Exercise objective ::
Every line from the one with "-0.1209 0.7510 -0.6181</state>" to the one with "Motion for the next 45", including those two, is to be copied exactly; all other lines of the entries below are left out.

Extracted entries ::

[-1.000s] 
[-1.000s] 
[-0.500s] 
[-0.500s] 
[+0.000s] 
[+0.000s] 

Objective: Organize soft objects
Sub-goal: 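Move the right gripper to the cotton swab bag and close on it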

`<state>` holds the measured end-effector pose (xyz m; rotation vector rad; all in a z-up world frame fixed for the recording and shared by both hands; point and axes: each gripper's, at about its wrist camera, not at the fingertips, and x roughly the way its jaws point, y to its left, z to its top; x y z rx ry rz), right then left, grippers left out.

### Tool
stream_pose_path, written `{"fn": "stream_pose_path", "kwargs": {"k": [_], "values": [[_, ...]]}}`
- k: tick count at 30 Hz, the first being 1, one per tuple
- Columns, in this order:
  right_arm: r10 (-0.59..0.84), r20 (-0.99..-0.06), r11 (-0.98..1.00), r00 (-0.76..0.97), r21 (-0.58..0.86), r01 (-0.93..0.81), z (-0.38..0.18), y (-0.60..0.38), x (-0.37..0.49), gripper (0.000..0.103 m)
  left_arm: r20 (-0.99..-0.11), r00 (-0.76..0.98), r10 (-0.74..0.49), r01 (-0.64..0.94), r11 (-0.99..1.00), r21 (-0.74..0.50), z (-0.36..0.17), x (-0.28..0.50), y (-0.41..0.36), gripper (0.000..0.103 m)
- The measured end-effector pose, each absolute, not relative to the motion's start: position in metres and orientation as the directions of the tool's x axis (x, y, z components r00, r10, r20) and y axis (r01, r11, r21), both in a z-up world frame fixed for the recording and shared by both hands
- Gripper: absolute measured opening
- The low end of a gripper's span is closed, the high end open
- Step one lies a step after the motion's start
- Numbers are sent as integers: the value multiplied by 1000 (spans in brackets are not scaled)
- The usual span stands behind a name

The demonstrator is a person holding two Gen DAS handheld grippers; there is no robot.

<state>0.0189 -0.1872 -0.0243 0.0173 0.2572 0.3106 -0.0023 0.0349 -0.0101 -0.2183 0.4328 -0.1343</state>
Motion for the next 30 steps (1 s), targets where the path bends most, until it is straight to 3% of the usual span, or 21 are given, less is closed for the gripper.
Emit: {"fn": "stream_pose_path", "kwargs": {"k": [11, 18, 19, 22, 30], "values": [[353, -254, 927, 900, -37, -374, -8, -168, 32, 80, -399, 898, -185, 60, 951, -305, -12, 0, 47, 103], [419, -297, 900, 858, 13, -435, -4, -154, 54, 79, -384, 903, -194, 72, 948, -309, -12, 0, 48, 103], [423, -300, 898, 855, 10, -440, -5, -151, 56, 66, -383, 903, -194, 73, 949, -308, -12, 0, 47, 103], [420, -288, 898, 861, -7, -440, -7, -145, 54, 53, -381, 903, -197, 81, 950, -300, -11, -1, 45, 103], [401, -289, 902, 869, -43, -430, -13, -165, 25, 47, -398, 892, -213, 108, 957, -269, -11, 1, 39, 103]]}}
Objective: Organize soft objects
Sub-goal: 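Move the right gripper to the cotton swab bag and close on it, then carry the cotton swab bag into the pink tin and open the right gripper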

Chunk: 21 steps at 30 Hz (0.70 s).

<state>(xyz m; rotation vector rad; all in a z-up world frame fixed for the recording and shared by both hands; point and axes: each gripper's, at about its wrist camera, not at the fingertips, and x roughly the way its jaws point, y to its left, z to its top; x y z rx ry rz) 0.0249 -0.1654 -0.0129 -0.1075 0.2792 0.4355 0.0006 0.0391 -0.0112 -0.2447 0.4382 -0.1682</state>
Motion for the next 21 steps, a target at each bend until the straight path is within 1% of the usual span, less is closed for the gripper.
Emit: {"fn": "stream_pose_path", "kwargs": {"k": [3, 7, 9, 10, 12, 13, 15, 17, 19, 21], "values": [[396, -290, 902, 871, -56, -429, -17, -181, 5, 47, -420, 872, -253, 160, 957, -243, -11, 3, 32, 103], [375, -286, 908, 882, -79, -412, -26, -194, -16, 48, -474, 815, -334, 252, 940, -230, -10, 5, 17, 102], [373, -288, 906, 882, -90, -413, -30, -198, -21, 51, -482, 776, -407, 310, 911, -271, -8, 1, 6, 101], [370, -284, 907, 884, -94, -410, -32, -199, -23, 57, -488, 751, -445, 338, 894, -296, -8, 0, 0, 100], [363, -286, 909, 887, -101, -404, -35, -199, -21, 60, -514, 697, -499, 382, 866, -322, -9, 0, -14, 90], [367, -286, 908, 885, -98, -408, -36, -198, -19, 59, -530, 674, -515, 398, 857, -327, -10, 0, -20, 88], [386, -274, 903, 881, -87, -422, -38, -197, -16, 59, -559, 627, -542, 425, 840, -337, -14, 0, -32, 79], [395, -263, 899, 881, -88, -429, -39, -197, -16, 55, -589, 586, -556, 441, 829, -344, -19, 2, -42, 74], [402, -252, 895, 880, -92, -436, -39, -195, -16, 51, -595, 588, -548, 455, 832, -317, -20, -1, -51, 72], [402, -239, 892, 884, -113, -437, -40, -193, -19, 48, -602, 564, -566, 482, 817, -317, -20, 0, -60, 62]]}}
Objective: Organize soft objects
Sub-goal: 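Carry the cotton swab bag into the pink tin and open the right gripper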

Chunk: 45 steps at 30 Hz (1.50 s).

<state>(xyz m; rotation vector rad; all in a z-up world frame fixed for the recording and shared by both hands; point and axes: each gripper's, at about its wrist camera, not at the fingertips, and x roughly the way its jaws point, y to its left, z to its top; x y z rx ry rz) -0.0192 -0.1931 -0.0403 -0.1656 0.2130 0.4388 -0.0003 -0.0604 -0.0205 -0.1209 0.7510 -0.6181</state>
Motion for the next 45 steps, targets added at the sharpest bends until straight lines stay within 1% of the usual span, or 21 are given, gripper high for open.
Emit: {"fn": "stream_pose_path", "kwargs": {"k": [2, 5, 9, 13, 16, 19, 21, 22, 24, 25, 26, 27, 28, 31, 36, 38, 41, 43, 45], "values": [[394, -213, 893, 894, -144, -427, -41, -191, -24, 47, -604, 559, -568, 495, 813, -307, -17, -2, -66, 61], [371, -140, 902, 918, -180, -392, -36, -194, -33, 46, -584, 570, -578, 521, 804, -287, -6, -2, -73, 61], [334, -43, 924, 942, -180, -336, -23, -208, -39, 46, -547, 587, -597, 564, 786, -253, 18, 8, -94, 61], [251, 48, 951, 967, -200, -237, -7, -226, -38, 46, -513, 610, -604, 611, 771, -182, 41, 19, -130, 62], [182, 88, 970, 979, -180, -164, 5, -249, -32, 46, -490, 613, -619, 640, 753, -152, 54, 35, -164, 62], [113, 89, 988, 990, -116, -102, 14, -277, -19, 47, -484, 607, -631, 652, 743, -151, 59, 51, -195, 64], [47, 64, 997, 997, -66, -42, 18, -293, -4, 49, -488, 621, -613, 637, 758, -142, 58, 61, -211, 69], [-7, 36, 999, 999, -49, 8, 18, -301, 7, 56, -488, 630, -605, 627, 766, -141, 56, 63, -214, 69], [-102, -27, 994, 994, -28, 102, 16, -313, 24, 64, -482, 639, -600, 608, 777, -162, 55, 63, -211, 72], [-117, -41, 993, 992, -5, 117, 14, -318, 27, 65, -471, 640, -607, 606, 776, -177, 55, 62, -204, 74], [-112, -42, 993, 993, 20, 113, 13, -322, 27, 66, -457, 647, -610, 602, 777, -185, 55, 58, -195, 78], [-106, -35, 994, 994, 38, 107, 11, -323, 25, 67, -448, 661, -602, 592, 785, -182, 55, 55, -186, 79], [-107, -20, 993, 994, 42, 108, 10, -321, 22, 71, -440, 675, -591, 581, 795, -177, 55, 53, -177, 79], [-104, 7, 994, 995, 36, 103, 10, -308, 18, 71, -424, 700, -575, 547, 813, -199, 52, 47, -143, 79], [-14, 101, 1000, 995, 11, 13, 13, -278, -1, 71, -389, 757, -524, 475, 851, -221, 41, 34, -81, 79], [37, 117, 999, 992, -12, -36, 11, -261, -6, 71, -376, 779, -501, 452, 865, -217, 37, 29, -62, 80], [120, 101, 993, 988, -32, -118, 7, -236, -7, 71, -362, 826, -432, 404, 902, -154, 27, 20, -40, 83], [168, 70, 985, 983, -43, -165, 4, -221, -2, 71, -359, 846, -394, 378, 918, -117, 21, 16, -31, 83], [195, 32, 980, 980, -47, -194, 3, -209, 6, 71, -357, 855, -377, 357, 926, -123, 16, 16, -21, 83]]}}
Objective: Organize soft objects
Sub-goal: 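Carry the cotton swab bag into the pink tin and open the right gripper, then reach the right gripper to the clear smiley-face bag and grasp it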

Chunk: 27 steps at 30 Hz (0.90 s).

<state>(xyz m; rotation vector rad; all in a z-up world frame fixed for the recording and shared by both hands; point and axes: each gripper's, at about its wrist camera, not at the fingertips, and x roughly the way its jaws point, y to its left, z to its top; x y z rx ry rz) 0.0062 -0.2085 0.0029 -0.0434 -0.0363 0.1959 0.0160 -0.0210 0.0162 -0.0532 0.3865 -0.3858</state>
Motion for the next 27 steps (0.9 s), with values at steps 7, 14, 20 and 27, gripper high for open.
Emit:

Written answer ::
<state>(xyz m; rotation vector rad; all in a z-up world frame fixed for the recording and shared by both hands; point and axes: each gripper's, at about its wrist camera, not at the fingertips, and x roughly the way its jaws point, y to its left, z to its top; x y z rx ry rz) -0.0192 -0.1931 -0.0403 -0.1656 0.2130 0.4388 -0.0003 -0.0604 -0.0205 -0.1209 0.7510 -0.6181</state>
Motion for the next 45 steps, targets added at the sharpest bends until straight lines stay within 1% of the usual span, or 21 are given, gripper high for open.

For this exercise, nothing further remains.